Degree of freedom (df)
Degree of freedom (df) is a mathematical concept that describes the number of events or observations that are free to vary: for each statistical test there is a formula for calculating the appropriate degree of freedom (n-1).
The Mann-Whitney U test is a non-parametric substitute for the parametric t-test, for comparing the medians of two unmatched pairs. For application of U test data must be obtained on ordinal or interval scale. We can use Mann-Whitney U-test to compare the median time undertaken to perform the task by a sample of subjects who had not drunk with that of another sample who had drunk a standardized volume of alcohol. This test is used to see group difference, when the data is non-normal and the groups are independent. The test can be applied in groups with unequal or equal size.
Some key points about using Mann-Whitney U-test are:
- This test can be applied to interval data (measurements), to count of things, derived variable (proportions and indices) and to ordinal data (rank scales, etc.)
- Unlike some test statistics, the calculated value of U has to be smaller than the tabulated critical value in order to reject null hypothesis.
- The test is for difference in medians. It is common error to record a statement like ‘the Mann-Whitney U-test showed there is significant difference in means. There is, however, no need to calculate the medians of each sample to do the test.
Wilcoxon test -matched pairs
The Wilcoxon test for matched pairs is a non-parametric test for comparing the medians of two matched samples. It calls for a test statistic T whose probability distribution is known. The observation must be drawn on interval scale. It is not possible to use this test on ordinal measurements. The Wilcoxon's test can be used in matched pair samples. This test is for difference in medians and the test assumes that samples have been drawn from parent populations that are symmetrically not necessarily normally distributed.

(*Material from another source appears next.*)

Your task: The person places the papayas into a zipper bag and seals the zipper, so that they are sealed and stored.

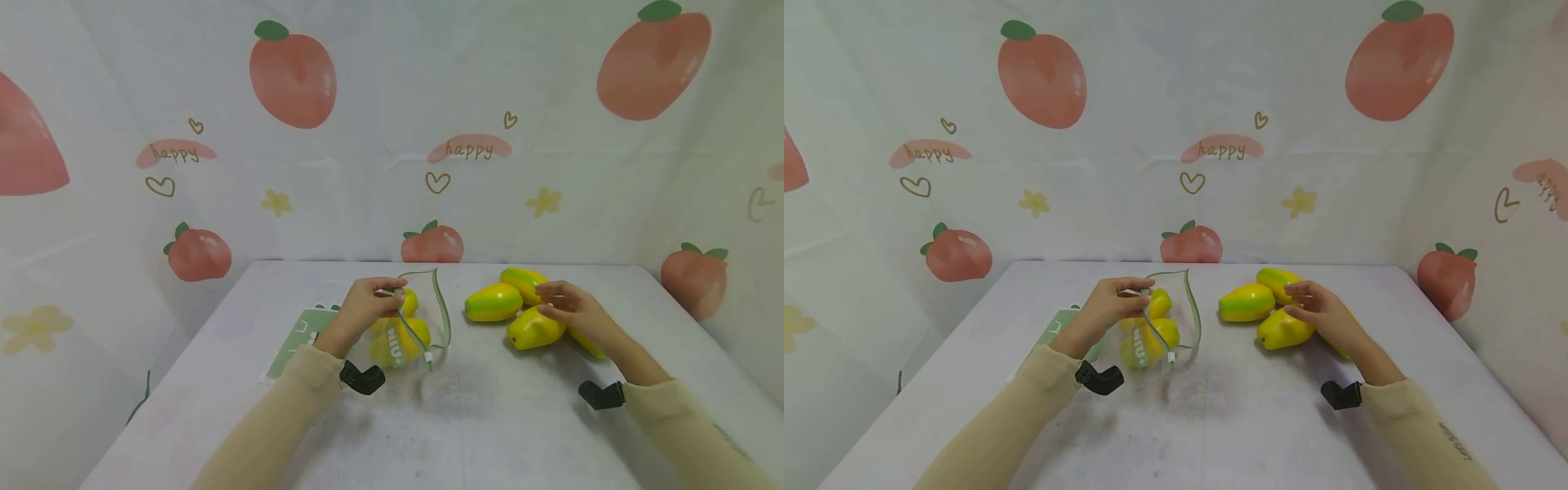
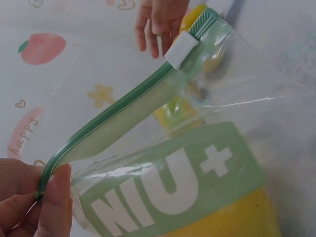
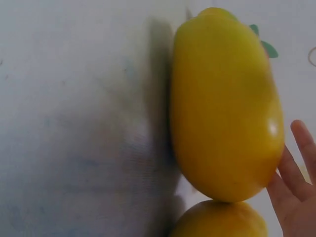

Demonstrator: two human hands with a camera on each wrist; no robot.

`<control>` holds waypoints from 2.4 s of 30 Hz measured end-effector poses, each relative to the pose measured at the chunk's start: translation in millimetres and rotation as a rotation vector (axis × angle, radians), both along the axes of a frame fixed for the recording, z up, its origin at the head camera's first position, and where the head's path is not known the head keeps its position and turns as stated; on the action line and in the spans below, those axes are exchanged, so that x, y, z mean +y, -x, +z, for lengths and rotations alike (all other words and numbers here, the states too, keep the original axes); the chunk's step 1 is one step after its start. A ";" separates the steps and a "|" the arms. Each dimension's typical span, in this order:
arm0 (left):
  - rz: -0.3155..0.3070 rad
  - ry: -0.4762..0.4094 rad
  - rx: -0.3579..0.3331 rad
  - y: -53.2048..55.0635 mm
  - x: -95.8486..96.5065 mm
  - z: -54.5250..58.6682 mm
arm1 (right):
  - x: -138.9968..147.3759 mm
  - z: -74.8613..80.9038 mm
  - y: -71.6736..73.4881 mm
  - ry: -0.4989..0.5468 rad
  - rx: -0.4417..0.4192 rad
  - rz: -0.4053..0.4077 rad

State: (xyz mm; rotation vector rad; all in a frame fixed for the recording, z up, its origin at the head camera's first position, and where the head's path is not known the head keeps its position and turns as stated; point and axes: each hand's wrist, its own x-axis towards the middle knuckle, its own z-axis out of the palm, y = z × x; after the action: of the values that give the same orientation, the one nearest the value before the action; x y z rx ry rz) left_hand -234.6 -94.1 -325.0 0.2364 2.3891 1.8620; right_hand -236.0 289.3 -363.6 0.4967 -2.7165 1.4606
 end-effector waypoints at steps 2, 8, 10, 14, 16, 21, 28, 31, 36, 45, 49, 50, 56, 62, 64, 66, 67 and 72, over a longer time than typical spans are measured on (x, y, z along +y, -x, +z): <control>-0.003 0.000 0.001 0.2 0.4 -0.8 | -1.7 -1.6 1.1 0.006 -0.017 0.009; -0.003 0.006 0.012 -1.0 0.2 -0.8 | -1.9 -4.2 4.6 -0.047 -0.016 0.008; 0.000 0.005 0.013 -1.4 -0.1 -0.4 | -0.2 -5.7 5.5 -0.074 -0.024 0.002; 0.000 0.000 0.013 -2.0 -0.8 -0.1 | 2.5 -8.9 4.9 -0.113 -0.027 -0.012; 0.000 -0.001 0.014 -1.9 -0.9 -0.2 | 2.9 -10.1 3.2 -0.128 -0.021 -0.009; 0.006 0.000 0.014 -2.1 -0.5 0.5 | 0.9 -12.4 -4.4 -0.191 -0.025 0.010; 0.012 0.000 0.006 -2.8 -0.3 1.2 | 0.6 -16.9 -10.6 -0.237 -0.050 0.043; 0.012 -0.001 0.001 -3.5 -0.4 1.6 | 1.2 -17.5 -13.2 -0.229 -0.062 0.061; 0.004 -0.003 0.007 -2.9 -0.7 1.2 | 0.8 -18.8 -16.4 -0.216 -0.070 0.092; -0.002 -0.005 0.017 -2.1 -2.4 0.4 | -1.6 -23.1 -16.5 -0.219 -0.070 0.107; -0.002 -0.007 0.011 -3.1 -2.3 1.7 | -1.9 -24.1 -16.4 -0.220 -0.077 0.108; -0.002 -0.007 0.010 -3.4 -2.2 2.0 | -2.0 -24.2 -16.4 -0.221 -0.078 0.107; -0.002 -0.013 0.002 -4.7 -2.1 2.8 | -3.1 -23.7 -18.0 -0.193 -0.073 0.123; -0.003 -0.016 -0.006 -3.6 -2.1 1.7 | -4.3 -22.7 -18.8 -0.181 -0.072 0.132; -0.001 -0.017 -0.010 -3.7 -2.0 1.9 | -4.9 -22.1 -19.0 -0.188 -0.073 0.133; 0.002 -0.017 -0.014 -4.2 -1.8 2.5 | -5.5 -21.3 -19.3 -0.201 -0.071 0.134; 0.004 -0.016 -0.015 -4.7 -1.7 3.1 | -5.9 -20.7 -19.6 -0.206 -0.070 0.135; 0.012 -0.015 -0.020 -5.3 -1.5 3.9 | -8.3 -17.2 -21.8 -0.226 -0.055 0.140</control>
State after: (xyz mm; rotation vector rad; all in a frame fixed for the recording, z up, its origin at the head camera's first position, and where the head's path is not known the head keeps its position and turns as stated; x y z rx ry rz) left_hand -229.3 -95.6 -321.0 0.2048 2.3697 1.8792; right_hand -214.2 281.0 -380.8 0.6773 -2.9634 1.2146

Pearson Product-Moment Correlation Coefficient
The Pearson product-moment correlation method is a parametric test is a common method assessing the association between two variables under study. In this test an estimation of at least one parameter is involved, measurement is at an interval level, and it is assumed that the variable under study is normally distributed within the population.
Spearman Rank correlation Coefficient
Spearman’s r is a nonparametric test, which is equivalent to parametric Pearson r. Spearman’s Rank Correlation Technique is used when the conditions of the Product Moment Correlation Coefficient do no apply. This test is widely used by health scientists and uses ranks of the x and y observations and the raw data themselves are discarded.
Tips on using correlation tests
- When observations of one or both variables are on an ordinal scale, or are proportions, percentages, indices or counts of things, use the Spearman’s Rank Correlation Coefficient. The number of units in the sample i.e. the number of paired observations should be between 7 and 30.
- When observations are measured on interval scale use Product Moment Correlation Coefficient should be considered. . Sample units must be obtained randomly, and the data should be bivariate normal i.e. x and y.
- The relationship between the variables should be rectilinear (straight line) not curved. Certain mathematical transformations (e.g. logarithmic transformation) will ‘straighten up’ curved relationships.
- A strong and significant correlation does not mean does not mean one necessarily the cause of the other. It is possible that some additional, unidentified factor is underlying source of variability in both variables.
- Correlations measured in samples estimate correlations in the populations. A correlation in a sample is not ‘improved’ or strengthened by obtaining more observations: however, larger samples may be required to confirm the statistical significance of weaker correlations.